--- WORK INSTRUCTIONS ---
Report, word for word, every line of the material that contains "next".

--- RECORD EXTRACTS ---
-*-
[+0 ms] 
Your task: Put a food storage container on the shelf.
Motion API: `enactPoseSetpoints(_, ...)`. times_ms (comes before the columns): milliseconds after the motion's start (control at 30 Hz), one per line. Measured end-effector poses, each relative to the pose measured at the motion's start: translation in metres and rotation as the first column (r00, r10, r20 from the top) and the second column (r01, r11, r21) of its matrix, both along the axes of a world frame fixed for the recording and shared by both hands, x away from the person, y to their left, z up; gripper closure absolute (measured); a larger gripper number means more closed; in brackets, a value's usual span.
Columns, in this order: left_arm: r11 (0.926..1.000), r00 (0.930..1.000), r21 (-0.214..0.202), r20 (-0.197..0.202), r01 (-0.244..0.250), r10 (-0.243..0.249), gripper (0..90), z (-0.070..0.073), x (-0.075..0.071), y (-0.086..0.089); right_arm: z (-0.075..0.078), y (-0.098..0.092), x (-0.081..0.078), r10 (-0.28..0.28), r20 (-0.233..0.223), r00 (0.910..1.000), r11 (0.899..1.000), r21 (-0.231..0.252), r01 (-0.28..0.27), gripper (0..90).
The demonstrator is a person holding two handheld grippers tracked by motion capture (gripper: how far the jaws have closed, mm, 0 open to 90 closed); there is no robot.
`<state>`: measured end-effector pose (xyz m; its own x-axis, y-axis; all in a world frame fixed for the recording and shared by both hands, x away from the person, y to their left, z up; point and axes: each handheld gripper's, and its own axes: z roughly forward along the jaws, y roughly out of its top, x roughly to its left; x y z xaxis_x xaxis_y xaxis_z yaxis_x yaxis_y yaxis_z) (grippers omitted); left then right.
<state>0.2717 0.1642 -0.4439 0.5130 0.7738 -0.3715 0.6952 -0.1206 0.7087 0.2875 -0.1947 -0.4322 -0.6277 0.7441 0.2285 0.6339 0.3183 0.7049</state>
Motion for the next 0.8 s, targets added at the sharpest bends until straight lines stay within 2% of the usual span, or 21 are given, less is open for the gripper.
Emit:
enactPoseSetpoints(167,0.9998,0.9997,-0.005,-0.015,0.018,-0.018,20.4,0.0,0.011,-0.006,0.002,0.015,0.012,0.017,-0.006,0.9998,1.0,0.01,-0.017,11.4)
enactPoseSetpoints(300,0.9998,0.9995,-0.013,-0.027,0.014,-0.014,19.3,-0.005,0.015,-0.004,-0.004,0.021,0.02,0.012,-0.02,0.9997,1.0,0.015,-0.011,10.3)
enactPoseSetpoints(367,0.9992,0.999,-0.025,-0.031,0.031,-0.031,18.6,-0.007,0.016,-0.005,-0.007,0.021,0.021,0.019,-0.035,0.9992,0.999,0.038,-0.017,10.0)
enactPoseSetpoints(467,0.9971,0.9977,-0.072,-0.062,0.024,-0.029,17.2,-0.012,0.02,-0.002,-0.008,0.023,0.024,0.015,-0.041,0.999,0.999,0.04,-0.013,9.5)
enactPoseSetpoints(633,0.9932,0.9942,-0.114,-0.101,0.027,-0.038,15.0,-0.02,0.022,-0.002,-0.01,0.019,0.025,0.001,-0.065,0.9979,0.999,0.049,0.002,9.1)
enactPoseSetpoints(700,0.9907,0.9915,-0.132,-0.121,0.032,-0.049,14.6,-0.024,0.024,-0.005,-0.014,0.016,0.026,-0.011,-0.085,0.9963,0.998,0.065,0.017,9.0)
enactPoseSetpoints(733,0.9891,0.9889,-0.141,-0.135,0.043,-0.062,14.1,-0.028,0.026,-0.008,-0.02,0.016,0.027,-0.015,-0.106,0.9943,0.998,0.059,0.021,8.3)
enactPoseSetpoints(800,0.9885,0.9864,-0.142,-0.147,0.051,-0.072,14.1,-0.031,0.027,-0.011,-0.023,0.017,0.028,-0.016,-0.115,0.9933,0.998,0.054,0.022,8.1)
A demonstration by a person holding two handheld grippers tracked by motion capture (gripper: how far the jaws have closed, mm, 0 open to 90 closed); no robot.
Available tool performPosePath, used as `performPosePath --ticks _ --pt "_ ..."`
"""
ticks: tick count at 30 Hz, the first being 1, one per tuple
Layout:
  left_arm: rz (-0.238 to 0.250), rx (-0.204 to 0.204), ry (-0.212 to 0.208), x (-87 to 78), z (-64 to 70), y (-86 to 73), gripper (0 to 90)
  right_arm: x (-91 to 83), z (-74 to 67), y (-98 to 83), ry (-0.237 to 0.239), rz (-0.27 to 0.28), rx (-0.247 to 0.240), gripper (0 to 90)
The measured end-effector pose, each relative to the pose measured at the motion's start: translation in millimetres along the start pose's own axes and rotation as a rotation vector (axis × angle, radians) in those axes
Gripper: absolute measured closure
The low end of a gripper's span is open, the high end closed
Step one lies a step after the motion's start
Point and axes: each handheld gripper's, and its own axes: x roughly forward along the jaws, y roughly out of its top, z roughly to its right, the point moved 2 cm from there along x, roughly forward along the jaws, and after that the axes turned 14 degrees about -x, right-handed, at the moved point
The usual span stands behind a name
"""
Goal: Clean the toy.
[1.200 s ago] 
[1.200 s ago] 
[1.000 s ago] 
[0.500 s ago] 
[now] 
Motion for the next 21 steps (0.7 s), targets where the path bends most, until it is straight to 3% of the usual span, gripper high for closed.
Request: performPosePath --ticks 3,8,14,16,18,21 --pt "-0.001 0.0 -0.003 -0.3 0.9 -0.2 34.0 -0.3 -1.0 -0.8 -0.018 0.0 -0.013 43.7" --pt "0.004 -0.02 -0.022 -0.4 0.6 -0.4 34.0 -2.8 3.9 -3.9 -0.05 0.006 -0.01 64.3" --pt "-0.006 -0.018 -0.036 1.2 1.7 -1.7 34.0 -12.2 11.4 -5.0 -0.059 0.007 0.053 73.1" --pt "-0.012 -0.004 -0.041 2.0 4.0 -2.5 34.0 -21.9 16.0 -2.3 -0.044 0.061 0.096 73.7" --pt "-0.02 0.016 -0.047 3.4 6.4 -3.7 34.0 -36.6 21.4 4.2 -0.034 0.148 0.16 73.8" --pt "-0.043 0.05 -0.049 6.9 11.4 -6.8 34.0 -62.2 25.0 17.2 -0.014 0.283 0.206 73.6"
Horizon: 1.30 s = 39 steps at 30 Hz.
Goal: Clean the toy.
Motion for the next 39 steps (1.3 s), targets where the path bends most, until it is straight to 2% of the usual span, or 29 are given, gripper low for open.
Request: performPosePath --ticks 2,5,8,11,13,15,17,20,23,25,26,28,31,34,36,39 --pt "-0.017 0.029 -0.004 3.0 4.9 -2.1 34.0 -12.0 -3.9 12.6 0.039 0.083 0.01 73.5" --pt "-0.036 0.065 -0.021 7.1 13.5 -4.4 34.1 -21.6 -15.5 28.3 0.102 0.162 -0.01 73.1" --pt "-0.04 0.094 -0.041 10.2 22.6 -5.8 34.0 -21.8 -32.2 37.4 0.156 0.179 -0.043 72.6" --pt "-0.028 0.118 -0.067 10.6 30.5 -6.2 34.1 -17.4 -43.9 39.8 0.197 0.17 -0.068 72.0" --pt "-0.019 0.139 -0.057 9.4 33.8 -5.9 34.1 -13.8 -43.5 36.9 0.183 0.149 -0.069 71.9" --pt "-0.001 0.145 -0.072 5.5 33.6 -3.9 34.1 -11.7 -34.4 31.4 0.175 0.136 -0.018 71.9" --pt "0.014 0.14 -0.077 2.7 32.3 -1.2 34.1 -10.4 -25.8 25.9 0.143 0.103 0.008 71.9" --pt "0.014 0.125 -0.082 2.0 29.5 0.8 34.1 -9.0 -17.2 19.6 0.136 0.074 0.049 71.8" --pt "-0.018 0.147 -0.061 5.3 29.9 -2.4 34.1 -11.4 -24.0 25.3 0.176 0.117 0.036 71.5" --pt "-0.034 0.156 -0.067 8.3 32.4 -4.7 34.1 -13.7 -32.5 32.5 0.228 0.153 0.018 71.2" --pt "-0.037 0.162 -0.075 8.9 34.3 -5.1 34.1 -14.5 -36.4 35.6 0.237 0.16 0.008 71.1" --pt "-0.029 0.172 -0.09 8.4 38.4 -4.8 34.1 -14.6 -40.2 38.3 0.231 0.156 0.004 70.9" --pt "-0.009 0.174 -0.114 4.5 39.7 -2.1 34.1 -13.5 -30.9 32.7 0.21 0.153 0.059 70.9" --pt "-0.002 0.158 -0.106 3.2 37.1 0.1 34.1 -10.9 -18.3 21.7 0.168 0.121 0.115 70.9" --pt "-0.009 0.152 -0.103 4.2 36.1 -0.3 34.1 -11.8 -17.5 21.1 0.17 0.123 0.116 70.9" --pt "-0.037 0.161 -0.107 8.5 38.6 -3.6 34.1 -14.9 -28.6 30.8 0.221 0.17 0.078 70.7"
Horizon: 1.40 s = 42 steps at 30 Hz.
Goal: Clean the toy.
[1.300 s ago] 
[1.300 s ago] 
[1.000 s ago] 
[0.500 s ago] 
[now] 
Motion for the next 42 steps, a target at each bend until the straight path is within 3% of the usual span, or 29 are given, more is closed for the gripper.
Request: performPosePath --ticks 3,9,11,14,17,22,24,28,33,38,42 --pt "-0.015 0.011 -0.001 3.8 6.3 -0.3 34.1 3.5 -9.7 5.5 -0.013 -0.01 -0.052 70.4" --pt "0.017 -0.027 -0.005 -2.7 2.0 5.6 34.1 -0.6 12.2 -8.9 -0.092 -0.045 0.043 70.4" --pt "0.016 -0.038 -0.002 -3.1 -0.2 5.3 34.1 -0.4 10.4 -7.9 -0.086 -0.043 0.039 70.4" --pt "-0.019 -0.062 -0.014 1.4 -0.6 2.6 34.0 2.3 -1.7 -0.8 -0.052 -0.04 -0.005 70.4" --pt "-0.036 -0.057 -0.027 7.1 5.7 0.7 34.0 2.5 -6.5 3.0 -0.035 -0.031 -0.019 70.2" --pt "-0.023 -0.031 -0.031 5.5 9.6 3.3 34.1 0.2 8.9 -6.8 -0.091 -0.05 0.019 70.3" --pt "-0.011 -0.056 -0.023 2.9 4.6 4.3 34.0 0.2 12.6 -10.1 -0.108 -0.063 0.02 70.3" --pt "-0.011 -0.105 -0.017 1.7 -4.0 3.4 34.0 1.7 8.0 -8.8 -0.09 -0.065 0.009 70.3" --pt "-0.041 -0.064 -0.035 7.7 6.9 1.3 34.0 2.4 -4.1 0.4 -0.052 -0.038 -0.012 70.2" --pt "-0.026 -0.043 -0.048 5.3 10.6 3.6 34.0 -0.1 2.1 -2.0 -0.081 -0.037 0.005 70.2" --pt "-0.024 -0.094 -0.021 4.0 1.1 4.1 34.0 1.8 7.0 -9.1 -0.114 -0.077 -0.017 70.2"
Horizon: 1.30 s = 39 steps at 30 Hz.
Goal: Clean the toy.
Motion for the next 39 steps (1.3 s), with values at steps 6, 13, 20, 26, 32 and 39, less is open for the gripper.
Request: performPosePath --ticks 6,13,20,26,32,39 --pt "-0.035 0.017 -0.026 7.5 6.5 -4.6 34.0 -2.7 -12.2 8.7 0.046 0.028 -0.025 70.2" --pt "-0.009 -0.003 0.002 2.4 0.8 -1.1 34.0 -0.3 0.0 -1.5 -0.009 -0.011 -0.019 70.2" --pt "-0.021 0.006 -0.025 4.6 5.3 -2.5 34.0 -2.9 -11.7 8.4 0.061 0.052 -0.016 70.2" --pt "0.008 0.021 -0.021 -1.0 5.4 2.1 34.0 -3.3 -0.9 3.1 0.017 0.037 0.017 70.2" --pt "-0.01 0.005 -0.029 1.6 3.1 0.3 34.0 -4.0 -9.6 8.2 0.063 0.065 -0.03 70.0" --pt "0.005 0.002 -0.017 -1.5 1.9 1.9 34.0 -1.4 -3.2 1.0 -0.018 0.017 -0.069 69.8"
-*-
--- RESULT OF THIS EXERCISE ---
Motion for the next 0.8 s, targets added at the sharpest bends until straight lines stay within 2% of the usual span, or 21 are given, less is open for the gripper.
Motion for the next 21 steps (0.7 s), targets where the path bends most, until it is straight to 3% of the usual span, gripper high for closed.
Motion for the next 39 steps (1.3 s), targets where the path bends most, until it is straight to 2% of the usual span, or 29 are given, gripper low for open.
Motion for the next 42 steps, a target at each bend until the straight path is within 3% of the usual span, or 29 are given, more is closed for the gripper.
Motion for the next 39 steps (1.3 s), with values at steps 6, 13, 20, 26, 32 and 39, less is open for the gripper.

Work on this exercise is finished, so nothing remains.